§ **PROBLEM STATEMENT**
The entries that follow should come back exactly, with no pictures among them.

§ **RECORDS FOR THE TASK**
===============

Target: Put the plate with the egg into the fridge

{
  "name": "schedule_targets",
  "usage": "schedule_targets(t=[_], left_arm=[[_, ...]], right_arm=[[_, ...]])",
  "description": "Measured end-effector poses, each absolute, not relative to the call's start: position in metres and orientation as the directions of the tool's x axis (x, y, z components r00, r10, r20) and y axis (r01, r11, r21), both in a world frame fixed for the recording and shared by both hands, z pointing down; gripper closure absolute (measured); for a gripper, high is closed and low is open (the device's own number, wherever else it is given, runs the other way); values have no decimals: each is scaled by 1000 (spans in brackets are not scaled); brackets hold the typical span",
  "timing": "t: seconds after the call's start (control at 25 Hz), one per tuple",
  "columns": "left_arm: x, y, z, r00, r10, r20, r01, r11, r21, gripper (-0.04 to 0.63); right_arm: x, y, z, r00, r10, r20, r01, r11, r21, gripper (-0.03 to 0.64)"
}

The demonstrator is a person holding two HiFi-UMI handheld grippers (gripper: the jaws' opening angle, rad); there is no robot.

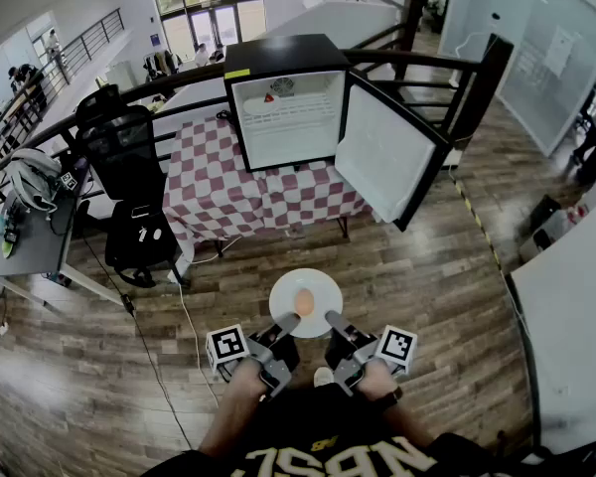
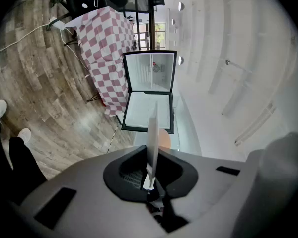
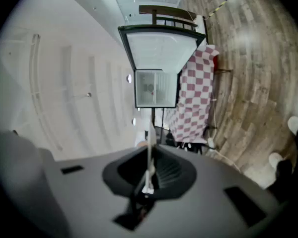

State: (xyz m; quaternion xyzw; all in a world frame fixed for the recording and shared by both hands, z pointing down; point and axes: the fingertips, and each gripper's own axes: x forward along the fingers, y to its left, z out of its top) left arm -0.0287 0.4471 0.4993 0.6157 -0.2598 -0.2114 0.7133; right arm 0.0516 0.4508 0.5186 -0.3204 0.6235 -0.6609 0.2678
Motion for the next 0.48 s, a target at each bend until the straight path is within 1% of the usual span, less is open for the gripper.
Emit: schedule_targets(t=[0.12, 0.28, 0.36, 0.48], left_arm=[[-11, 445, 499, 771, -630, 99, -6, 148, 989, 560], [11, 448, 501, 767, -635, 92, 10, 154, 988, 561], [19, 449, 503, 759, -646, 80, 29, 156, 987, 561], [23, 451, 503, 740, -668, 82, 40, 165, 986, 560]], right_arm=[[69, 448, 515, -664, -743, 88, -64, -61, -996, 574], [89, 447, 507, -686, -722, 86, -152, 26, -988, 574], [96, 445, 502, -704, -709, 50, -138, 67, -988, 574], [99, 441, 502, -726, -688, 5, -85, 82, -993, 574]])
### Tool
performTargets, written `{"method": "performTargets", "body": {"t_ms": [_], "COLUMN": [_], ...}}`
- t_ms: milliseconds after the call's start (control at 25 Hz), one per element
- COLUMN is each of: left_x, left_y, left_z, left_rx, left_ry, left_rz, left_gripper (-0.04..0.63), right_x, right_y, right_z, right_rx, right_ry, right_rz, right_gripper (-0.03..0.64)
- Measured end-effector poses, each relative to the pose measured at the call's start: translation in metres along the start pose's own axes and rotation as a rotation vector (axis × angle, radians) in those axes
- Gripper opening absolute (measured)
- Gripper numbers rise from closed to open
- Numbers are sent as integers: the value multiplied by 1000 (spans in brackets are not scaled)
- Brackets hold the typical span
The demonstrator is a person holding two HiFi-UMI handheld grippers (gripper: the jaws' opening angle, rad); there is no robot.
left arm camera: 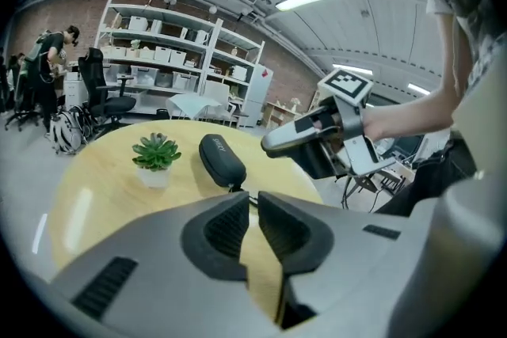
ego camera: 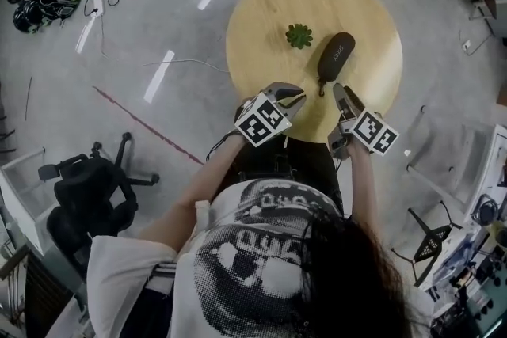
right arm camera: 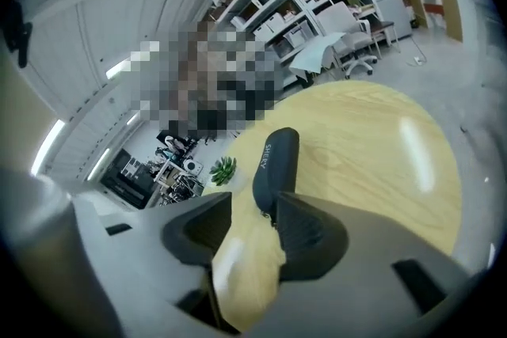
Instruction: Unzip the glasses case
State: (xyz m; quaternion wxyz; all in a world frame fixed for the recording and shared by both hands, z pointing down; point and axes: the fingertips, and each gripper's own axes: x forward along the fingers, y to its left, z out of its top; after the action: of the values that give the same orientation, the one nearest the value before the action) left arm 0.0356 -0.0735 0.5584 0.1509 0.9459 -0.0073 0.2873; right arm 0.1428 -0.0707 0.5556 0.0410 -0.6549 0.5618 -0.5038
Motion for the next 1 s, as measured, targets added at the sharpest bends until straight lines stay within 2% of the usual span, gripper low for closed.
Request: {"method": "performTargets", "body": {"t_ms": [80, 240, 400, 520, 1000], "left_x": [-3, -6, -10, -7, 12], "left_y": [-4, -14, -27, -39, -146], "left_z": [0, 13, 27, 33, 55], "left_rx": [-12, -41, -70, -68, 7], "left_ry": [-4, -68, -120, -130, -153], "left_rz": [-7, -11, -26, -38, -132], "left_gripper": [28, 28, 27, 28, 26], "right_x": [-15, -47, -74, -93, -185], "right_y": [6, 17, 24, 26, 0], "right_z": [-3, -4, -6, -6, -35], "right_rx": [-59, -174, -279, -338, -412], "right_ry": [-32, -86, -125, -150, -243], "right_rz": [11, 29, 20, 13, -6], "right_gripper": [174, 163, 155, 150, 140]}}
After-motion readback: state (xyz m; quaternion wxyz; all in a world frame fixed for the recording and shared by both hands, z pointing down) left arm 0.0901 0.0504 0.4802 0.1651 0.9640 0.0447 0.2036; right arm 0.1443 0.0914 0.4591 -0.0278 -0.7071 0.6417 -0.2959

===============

§ **PROBLEM SOLUTION**
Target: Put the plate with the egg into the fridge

{
  "name": "schedule_targets",
  "usage": "schedule_targets(t=[_], left_arm=[[_, ...]], right_arm=[[_, ...]])",
  "description": "Measured end-effector poses, each absolute, not relative to the call's start: position in metres and orientation as the directions of the tool's x axis (x, y, z components r00, r10, r20) and y axis (r01, r11, r21), both in a world frame fixed for the recording and shared by both hands, z pointing down; gripper closure absolute (measured); for a gripper, high is closed and low is open (the device's own number, wherever else it is given, runs the other way); values have no decimals: each is scaled by 1000 (spans in brackets are not scaled); brackets hold the typical span",
  "timing": "t: seconds after the call's start (control at 25 Hz), one per tuple",
  "columns": "left_arm: x, y, z, r00, r10, r20, r01, r11, r21, gripper (-0.04 to 0.63); right_arm: x, y, z, r00, r10, r20, r01, r11, r21, gripper (-0.03 to 0.64)"
}

The demonstrator is a person holding two HiFi-UMI handheld grippers (gripper: the jaws' opening angle, rad); there is no robot.


State: (xyz m; quaternion xyzw; all in a world frame fixed for the recording and shared by both hands, z pointing down; point and axes: the fingertips, and each gripper's own axes: x forward along the fingers, y to its left, z out of its top) left arm -0.0287 0.4471 0.4993 0.6157 -0.2598 -0.2114 0.7133; right arm 0.0516 0.4508 0.5186 -0.3204 0.6235 -0.6609 0.2678
Motion for the next 0.48 s, a target at each bend until the straight path is within 1% of the usual span, less is open for the gripper.
Emit: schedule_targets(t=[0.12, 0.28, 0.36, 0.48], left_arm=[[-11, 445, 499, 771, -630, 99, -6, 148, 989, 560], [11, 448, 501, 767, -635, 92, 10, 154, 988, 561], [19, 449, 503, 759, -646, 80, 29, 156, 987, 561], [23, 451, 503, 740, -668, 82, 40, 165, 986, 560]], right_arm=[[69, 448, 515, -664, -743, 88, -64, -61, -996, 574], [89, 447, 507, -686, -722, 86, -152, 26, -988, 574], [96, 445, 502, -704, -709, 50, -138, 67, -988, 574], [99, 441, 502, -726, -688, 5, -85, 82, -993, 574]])
### Tool
performTargets, written `{"method": "performTargets", "body": {"t_ms": [_], "COLUMN": [_], ...}}`
- t_ms: milliseconds after the call's start (control at 25 Hz), one per element
- COLUMN is each of: left_x, left_y, left_z, left_rx, left_ry, left_rz, left_gripper (-0.04..0.63), right_x, right_y, right_z, right_rx, right_ry, right_rz, right_gripper (-0.03..0.64)
- Measured end-effector poses, each relative to the pose measured at the call's start: translation in metres along the start pose's own axes and rotation as a rotation vector (axis × angle, radians) in those axes
- Gripper opening absolute (measured)
- Gripper numbers rise from closed to open
- Numbers are sent as integers: the value multiplied by 1000 (spans in brackets are not scaled)
- Brackets hold the typical span
The demonstrator is a person holding two HiFi-UMI handheld grippers (gripper: the jaws' opening angle, rad); there is no robot.
left arm camera: 
ego camera: 
right arm camera: 
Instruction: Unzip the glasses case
State: (xyz m; quaternion wxyz; all in a world frame fixed for the recording and shared by both hands, z pointing down; point and axes: the fingertips, and each gripper's own axes: x forward along the fingers, y to its left, z out of its top; after the action: of the values that give the same orientation, the one nearest the value before the action) left arm 0.0356 -0.0735 0.5584 0.1509 0.9459 -0.0073 0.2873; right arm 0.1428 -0.0707 0.5556 0.0410 -0.6549 0.5618 -0.5038
Motion for the next 1 s, as measured, targets added at the sharpest bends until straight lines stay within 2% of the usual span, gripper low for closed.
Request: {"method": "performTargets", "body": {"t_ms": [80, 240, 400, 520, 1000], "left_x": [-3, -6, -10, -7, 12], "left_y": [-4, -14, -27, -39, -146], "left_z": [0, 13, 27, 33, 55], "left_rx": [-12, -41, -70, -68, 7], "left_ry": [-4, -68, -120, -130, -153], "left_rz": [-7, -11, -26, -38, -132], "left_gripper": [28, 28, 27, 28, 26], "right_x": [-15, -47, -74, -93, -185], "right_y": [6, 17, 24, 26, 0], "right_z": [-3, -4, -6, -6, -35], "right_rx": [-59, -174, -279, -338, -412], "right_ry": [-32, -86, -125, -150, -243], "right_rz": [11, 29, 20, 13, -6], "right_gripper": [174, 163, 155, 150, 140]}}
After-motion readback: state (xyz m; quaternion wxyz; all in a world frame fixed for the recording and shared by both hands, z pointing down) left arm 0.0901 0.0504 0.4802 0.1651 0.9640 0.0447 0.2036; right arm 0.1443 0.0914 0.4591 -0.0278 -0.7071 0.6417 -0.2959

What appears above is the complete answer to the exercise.